The deep partisan divide comes amid a relentless campaign of lies from Trump that the 2020 election was stolen as he seeks a second term in the White House.

Wisconsin has been an epicenter of the efforts to undermine faith in elections. The state supreme court, then with a conservative majority, came within one vote in 2020 of overturning the presidential results, and Republicans in the Legislature later launched a partisan investigation seeking evidence of widespread fraud. That probe that eventually landed before a judge who declared that it had uncovered “absolutely no evidence of election fraud.”

Instead, multiple audits and recounts have affirmed Biden’s 21,000-vote win in the state. Yet the doubt remains.

With Coke cans and paper plates stacked with Pepperoni pizza slices, about 50 community members piled into a fire station on a recent evening in Suamico, a town of 13,000 that borders Oconto County on the shores of Lake Michigan, just outside Green Bay.

Flanked on either side by U.S. and Wisconsin flags, a panel of local officials brought together by Keep Our Republic walked attendees through the election process, from how voting equipment is tested to the process of certifying the results.

“We’re arming people with facts,” said Kathy Bernier, state director of the nonprofit group, which emphasizes that it is nonpartisan. “The best way to help people understand is to bring the experts to them and connect with them like this. Then they can spread that information to their own friends, family and neighbors.”

Bernier, a Republican former state senator, broke with her own party to criticize those who disseminate false election claims, drawing pushback from her fellow Republicans across the state. The event in late September was the second in a series she is planning to combat election doubts and conspiracy theories in Wisconsin. The groups plans to expand its efforts into Michigan and Pennsylvania.

“I’ve been yelled at more times than I can count,” Bernier said. “People have sent out press releases chastising me. But I’m going to stand my ground because the truth is on my side, and this work needs to be done.”

She and others were flooded with questions from residents during the Suamico town hall: How are absentee voters being vetted, are ballot drop boxes secure, what’s the difference between voter registrations and ballot request forms, are dead people and undocumented immigrants voting? A meeting scheduled for three hours stretched to five as residents lingered until 10:30 at night.

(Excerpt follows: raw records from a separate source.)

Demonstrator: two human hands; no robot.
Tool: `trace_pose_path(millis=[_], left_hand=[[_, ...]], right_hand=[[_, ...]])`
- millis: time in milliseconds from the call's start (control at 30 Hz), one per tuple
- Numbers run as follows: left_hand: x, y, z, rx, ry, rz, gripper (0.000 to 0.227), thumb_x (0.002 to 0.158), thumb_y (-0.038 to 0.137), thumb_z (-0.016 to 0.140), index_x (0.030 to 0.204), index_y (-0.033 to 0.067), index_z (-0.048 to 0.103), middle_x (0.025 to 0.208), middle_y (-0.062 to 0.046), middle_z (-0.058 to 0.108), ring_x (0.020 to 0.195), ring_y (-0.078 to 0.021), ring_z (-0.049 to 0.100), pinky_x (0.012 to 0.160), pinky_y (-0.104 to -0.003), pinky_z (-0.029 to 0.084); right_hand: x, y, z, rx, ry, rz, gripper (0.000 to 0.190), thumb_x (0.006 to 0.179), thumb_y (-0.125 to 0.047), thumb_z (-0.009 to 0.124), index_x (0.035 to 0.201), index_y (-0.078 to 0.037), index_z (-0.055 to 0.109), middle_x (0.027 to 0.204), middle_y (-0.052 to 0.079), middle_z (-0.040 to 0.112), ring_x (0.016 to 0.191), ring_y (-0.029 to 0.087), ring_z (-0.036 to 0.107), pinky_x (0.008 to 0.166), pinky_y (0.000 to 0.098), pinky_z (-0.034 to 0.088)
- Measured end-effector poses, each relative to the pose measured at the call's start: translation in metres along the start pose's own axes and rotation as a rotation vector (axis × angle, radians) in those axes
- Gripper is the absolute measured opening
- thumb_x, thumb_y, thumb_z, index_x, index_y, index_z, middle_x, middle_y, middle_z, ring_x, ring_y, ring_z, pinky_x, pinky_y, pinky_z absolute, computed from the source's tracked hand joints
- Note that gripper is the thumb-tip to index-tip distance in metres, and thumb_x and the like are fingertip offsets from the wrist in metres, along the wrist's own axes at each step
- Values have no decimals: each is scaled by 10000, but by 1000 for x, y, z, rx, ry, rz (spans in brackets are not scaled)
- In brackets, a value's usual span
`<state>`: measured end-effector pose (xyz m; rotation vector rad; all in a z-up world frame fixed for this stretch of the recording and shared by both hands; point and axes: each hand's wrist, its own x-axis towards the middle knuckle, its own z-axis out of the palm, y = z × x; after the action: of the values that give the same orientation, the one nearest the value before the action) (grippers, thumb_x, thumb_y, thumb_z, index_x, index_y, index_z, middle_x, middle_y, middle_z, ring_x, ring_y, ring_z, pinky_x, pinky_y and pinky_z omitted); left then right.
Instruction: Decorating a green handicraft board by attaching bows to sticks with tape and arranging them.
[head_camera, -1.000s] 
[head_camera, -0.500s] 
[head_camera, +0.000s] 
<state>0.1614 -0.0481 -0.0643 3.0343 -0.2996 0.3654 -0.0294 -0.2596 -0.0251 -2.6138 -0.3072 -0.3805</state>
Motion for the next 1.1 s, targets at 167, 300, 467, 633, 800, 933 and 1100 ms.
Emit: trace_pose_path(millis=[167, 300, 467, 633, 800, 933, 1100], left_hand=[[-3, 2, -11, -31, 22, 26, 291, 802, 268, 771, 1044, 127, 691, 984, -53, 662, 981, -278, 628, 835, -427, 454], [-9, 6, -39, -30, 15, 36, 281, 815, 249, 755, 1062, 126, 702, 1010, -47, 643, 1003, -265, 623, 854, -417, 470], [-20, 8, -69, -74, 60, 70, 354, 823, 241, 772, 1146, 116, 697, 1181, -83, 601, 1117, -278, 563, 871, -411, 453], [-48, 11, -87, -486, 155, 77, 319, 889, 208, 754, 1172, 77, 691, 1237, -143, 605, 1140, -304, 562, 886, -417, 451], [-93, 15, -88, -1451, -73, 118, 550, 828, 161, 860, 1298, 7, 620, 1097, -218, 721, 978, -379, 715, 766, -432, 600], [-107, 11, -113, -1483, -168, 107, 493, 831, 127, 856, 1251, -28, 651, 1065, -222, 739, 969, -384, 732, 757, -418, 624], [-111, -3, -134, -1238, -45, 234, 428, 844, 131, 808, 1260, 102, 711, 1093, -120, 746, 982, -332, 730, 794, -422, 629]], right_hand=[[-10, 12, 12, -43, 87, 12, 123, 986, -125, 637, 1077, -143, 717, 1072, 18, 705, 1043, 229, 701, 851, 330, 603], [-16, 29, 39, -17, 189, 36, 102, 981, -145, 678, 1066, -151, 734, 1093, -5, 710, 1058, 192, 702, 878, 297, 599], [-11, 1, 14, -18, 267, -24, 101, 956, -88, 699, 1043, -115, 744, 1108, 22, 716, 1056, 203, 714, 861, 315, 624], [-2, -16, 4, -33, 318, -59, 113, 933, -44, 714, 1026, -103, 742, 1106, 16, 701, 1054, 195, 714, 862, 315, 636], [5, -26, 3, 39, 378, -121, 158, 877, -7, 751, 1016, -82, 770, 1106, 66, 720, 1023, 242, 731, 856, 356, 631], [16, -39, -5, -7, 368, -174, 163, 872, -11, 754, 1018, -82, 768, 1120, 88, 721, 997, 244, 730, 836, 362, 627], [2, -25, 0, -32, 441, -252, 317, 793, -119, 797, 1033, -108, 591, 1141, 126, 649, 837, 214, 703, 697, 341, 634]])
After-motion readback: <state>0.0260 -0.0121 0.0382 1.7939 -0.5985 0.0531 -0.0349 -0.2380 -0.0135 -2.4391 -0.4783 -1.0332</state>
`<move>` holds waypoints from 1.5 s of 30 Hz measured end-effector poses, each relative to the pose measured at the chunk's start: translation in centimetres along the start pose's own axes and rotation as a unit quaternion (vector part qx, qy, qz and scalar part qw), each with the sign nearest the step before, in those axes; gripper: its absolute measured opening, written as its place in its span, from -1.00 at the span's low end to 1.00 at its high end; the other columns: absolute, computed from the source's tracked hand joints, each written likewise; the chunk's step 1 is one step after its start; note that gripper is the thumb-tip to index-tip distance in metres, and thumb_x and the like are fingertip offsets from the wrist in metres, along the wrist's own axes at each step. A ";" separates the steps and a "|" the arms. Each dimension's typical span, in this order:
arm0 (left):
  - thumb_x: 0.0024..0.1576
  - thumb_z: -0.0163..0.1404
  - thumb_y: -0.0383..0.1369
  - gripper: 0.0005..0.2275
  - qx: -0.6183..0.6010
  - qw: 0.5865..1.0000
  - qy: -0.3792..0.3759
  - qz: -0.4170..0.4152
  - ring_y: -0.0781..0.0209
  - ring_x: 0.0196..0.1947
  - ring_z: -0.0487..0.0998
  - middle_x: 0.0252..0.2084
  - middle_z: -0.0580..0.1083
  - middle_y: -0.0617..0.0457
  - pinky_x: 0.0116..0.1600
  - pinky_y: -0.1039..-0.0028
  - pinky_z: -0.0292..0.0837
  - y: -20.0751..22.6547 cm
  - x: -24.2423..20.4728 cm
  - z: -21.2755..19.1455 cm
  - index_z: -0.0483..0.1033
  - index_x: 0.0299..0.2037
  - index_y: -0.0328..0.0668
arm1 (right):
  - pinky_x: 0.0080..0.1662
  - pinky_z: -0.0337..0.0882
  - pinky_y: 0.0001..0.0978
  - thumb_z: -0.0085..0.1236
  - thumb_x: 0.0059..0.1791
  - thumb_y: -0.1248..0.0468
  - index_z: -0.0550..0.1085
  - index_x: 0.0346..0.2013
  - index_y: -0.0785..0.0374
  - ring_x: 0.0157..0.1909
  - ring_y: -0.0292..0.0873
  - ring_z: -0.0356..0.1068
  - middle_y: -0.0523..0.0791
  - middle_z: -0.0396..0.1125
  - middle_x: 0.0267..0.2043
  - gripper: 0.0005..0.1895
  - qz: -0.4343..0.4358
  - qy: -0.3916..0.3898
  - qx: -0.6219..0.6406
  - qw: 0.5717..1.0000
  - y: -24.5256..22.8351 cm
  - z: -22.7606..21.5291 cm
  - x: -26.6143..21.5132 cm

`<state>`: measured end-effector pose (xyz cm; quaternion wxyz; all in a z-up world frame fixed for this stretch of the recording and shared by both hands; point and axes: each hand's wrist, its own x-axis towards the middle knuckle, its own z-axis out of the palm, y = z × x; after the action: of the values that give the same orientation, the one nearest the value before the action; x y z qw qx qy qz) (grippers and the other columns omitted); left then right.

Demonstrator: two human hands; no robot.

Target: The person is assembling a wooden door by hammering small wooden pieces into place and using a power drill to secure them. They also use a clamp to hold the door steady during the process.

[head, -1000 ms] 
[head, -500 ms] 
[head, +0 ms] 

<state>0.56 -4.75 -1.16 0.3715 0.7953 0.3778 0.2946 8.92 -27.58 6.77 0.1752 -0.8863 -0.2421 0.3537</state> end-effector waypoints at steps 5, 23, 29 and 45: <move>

“I can’t say for sure that we changed hearts and minds, but they were engaged, that’s for sure,” Bernier said.

The forum didn’t seem to budge several of those who showed up and have become deeply skeptical of the election process.

One attendee, 79-year-old Mary Verheyen, said she trusted the election officials at the event but that it didn’t make “any difference at all” in her trust in the system as a whole.

“I believe the people here think like I do and are doing their jobs,” she said. “That doesn’t mean everyone is.”